WHAT YOU HAVE TO DO. In the data below, find the line containing "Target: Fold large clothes", then set down that line and every later line up to and including the line containing "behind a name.", exactly.

Items listed in a dataset.
*-*-*

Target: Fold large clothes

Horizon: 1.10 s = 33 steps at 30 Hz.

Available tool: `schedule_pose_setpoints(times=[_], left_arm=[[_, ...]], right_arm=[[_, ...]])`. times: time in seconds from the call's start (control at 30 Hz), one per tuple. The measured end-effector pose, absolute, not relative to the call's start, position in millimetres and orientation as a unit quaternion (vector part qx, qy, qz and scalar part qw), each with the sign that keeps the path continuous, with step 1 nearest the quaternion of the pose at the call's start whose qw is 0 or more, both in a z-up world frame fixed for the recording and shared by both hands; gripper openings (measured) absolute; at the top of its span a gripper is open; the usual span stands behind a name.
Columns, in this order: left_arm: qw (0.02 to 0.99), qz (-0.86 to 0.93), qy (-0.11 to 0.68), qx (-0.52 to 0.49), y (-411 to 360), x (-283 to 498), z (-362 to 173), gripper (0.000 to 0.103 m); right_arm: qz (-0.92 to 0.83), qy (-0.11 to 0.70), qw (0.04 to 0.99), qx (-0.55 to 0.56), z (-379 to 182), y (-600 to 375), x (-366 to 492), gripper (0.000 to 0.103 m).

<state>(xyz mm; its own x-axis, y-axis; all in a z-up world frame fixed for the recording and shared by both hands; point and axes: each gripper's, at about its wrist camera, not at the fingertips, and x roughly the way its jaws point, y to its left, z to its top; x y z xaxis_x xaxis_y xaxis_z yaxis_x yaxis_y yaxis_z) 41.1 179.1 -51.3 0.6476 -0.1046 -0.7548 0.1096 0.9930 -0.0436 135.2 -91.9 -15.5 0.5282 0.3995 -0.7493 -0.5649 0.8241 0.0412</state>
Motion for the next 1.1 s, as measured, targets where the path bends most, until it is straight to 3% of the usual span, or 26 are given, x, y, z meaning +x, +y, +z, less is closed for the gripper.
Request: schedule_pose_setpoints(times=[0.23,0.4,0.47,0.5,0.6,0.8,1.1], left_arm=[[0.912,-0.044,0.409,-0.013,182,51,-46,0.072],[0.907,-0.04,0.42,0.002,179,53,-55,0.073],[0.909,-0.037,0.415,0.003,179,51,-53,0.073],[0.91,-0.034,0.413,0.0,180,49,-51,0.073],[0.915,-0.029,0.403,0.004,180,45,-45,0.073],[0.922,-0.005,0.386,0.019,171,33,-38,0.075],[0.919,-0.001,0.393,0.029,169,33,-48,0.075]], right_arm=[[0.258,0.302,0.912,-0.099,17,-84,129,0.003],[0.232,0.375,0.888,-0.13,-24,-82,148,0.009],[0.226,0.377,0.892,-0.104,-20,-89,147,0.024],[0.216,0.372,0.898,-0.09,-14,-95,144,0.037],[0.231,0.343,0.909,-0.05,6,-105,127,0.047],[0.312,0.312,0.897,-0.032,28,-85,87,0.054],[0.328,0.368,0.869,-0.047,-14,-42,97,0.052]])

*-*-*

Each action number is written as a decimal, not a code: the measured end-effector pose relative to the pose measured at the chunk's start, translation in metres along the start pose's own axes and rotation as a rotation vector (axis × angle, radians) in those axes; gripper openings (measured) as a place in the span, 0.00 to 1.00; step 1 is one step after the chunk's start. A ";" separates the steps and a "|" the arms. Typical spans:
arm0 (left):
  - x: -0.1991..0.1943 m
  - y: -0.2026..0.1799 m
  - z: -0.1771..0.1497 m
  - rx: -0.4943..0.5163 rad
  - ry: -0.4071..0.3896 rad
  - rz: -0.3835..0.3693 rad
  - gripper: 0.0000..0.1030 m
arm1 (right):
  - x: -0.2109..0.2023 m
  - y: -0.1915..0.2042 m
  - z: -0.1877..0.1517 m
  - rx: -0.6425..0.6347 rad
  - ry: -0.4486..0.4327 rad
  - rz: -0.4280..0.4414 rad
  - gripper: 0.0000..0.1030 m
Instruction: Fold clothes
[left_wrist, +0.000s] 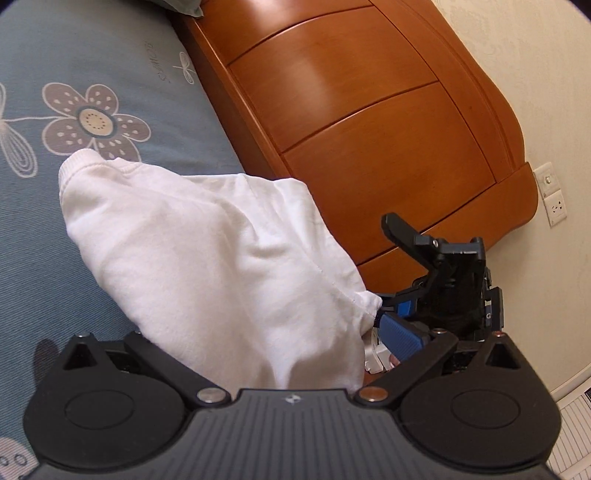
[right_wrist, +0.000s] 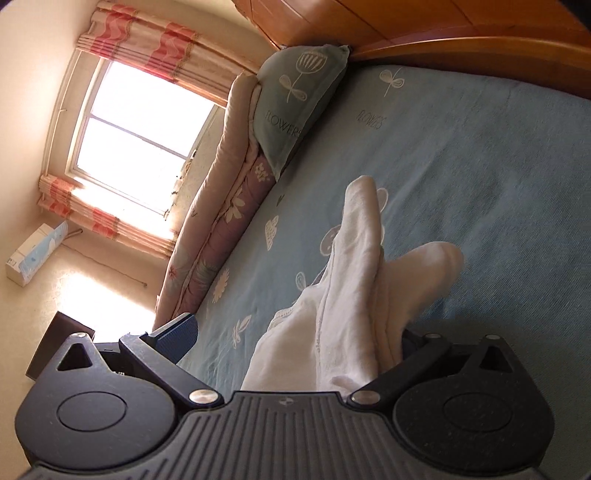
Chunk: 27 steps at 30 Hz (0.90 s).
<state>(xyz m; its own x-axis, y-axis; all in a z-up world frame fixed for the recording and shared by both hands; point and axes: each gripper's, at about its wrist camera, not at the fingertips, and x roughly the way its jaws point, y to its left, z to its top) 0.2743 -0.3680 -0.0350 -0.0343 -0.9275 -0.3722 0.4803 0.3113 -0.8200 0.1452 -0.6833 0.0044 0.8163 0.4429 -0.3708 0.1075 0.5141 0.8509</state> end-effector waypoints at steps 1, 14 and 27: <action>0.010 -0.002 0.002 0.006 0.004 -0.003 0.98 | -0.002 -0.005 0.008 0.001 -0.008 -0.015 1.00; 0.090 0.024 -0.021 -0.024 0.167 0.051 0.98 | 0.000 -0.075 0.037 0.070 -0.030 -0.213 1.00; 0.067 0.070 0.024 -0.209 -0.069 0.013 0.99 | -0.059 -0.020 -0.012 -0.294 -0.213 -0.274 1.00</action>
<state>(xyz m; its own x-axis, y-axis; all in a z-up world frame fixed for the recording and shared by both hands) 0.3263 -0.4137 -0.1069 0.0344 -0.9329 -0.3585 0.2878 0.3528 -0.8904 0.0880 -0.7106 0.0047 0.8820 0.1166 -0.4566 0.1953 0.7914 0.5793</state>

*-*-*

COMPLETED TASK.
Target: Fold large clothes

Horizon: 1.10 s = 33 steps at 30 Hz.

Available tool: `schedule_pose_setpoints(times=[_], left_arm=[[_, ...]], right_arm=[[_, ...]])`. times: time in seconds from the call's start (control at 30 Hz), one per tuple. The measured end-effector pose, absolute, not relative to the call's start, position in millimetres and orientation as a unit quaternion (vector part qx, qy, qz and scalar part qw), each with the sign that keeps the path continuous, with step 1 nearest the quaternion of the pose at the call's start whose qw is 0 or more, both in a z-up world frame fixed for the recording and shared by both hands; gripper openings (measured) absolute; at the top of its span a gripper is open; the usual span stands behind a name.

Nothing more belongs to this answer.